From the material below, copy every line in which the word "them" occurs.

─── Given information ───

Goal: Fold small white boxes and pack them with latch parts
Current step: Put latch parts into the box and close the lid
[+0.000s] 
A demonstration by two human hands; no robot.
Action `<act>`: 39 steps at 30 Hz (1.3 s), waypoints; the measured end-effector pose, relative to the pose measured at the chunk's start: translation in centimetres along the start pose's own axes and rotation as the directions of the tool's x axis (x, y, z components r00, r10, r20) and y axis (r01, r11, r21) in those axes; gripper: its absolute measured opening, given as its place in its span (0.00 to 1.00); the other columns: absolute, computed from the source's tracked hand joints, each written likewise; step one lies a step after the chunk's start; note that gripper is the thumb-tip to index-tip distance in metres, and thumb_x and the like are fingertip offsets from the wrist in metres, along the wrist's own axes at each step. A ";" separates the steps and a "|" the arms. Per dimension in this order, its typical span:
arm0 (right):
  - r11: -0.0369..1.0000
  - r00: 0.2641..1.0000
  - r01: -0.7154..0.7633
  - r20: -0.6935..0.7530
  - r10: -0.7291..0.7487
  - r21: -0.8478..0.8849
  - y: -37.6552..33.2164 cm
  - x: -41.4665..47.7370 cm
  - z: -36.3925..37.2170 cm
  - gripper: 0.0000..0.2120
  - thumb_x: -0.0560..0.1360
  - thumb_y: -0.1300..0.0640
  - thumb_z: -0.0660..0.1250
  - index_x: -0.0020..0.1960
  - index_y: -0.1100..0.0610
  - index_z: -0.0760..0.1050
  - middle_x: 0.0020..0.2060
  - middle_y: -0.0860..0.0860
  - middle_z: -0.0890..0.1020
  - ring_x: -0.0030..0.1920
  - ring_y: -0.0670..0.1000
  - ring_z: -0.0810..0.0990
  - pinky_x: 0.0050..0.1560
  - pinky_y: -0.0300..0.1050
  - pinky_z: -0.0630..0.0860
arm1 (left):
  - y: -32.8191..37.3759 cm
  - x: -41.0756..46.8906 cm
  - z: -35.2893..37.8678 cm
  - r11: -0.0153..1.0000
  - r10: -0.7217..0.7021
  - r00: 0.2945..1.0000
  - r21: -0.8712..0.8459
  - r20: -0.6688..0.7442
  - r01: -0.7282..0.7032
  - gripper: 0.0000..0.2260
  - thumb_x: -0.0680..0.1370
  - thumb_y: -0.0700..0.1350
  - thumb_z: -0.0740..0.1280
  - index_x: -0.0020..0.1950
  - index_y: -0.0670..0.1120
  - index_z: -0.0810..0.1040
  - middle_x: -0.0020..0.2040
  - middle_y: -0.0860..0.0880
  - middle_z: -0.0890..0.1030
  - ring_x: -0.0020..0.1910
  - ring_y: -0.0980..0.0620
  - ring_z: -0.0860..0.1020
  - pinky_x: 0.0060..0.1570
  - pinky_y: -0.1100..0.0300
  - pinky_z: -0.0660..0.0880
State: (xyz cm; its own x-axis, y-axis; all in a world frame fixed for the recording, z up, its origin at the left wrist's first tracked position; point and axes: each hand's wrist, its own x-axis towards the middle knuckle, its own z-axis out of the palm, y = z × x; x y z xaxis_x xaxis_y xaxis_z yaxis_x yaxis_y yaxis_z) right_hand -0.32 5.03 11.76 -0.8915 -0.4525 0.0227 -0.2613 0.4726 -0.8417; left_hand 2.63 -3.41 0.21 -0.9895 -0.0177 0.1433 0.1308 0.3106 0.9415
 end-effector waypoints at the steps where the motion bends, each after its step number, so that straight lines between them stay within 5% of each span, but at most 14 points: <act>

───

Solution to the exercise
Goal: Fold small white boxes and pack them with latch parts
 end-effector waypoints at the steps where the motion bends, each after its step number, so that straight lines between them stay within 5% of each span, but at most 14 points: <act>

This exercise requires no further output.